PALE HONEY, ‎”Devotion” (Bolero Recordings, 2017)

I tempi di Ikea-Pop, la rubrica kalporziana di Piero alla ricerca delle eccellenze svedesi di fine Anni Zero che ha anticipato lo scoppiare di molti fenomeni (per esempio Lykke Li), sono finiti da un pezzo, ma evidentemente in Svezia non si sta a dormire.
“Devotion” – seconda prova del duo di Göteborg – sfoggia una band al top nel suo abito migliore: una vena melodica ben definita (in cui gli svedesi sono spesso maestri), dei riff di chitarra da far invidia, degli spazi scuri da riempire. Tuva Lodmark (chitarra, voce e scrittura dei pezzi) e Nelly Daltrey (batteria) danno l’idea di funzionare perché sono quel tipo di musicisti (in questo caso, donne) a cui piace suonare insieme e bere birra. Che poi guardi le foto del loro blog e le leggi qualche loro intervista e capisci che è proprio così: vanno in tour, si divertono e si scolano delle pinte.

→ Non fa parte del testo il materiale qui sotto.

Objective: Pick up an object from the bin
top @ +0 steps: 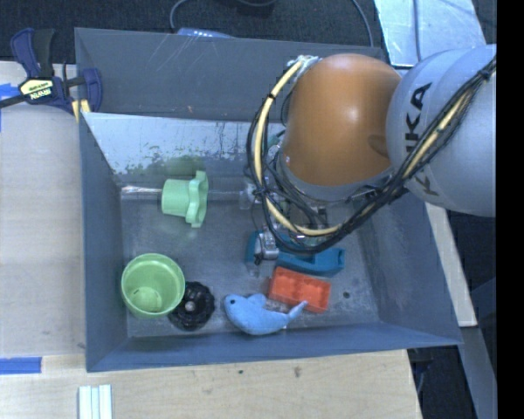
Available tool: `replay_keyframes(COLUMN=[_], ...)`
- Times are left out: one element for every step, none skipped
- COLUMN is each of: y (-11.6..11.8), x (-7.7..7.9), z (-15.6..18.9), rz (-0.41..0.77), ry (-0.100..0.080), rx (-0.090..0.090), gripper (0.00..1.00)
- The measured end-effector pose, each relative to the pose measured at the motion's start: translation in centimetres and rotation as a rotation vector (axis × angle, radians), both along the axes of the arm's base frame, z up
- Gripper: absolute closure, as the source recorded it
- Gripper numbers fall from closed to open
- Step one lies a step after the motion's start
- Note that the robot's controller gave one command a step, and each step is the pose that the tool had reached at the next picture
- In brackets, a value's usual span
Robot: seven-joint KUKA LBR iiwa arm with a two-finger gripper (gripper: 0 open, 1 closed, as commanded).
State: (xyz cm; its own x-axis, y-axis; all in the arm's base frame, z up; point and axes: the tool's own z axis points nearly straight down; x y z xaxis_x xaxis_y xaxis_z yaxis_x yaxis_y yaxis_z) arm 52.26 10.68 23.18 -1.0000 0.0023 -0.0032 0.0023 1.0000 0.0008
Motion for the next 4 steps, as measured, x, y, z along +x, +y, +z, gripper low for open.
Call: replay_keyframes(y=[0.0,-2.0,-4.9,-4.9], x=[0.0,0.8,1.0,1.0], z=[0.0,-3.0,-9.7,-9.7], rz=[0.0,0.065,0.03,0.029], ry=[0.0,-0.006,-0.003,-0.003], rx=[0.0,0.001,0.0,0.0], gripper=[0.0,0.0,1.0,0.0])
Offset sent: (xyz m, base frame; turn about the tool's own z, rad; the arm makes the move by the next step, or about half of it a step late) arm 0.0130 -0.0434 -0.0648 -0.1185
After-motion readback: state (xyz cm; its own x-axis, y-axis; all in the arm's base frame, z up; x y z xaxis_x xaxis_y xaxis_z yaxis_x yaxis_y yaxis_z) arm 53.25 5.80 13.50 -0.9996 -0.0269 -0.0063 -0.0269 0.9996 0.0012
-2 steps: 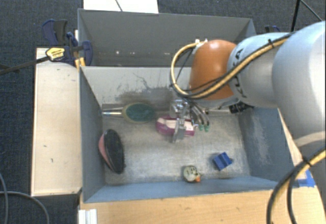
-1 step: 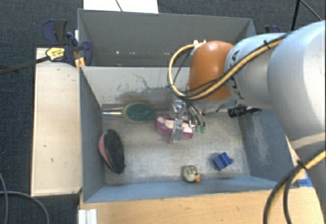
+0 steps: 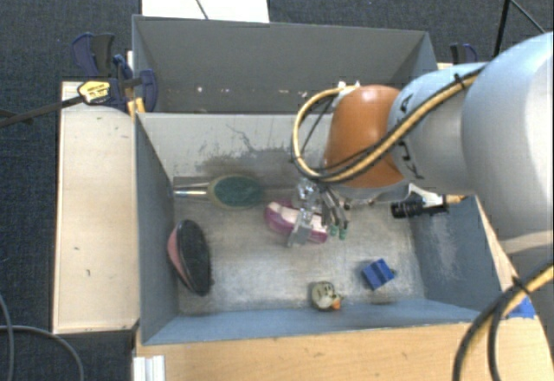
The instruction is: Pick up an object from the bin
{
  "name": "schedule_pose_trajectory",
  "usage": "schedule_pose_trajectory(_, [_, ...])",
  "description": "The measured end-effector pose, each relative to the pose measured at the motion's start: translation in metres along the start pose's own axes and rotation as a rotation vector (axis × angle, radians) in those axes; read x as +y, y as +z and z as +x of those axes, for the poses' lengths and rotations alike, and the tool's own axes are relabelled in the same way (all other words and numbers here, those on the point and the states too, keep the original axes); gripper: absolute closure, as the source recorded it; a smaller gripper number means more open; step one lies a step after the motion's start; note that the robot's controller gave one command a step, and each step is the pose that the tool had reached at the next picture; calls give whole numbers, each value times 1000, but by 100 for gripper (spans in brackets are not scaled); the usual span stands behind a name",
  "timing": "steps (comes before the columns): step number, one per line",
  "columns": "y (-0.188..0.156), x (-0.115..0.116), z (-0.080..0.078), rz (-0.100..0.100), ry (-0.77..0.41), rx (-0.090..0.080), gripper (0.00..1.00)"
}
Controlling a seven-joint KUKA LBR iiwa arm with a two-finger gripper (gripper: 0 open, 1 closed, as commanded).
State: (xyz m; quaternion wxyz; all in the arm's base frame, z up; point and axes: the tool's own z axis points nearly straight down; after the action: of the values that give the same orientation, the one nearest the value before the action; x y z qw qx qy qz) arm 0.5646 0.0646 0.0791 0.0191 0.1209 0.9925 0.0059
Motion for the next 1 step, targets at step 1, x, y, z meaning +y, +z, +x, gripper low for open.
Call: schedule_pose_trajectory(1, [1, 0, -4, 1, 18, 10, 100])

Quindi non è particolarmente importante che la loro musica sia più da inquadrarsi nei ’90 o negli inizi ’00 (e quindi un po’ fuori appeal) per l’approccio di hit fatte apposta per discoteche-rock che non esistono più (“Get These Things Out Of My Head”) o in partenze à la White Stripes (“Someone’s Devotion”): tutto ciò è fatto all’interno di un progetto dall’ambientazione grezza e sufficientemente dark, con vocazione pop senza scendere a compromessi. La scrittura è di pancia anche se la confezione è ben rifinita.

Vi è un solo dubbio che sorge dopo aver ascoltato un album così ben fatto come “Devotion”, e deriva dall’essere le Pale Honey un duo chitarra-batteria: come sarà la resa live? Ho la teoria che un gruppo lo si conosca realmente solo dal vivo, nel bene e nel male, per cui una riproposizione manchevole di questo gioiellino dovuta alla limitatezza dell’essere sarebbe davvero un peccato. Dai video postati su YouTube (vedi ad esempio “Lessons Learned” dalla loro esibizione ad Helsinki lo scorso 22 novembre) si può verificare che nella dimensione live alle due si aggiunge un chitarrista ma l’impressione complessiva è un po’ incerta. Lo si immaginava, “Devotion” è molto ben registrato e prodotto, e i concerti sono un altro discorso. Ma qui in sede di recensione scriviamo dell’album, e su questo delle riserve non ce ne sono.

Eventualmente, le stroncheremo poi in un live report.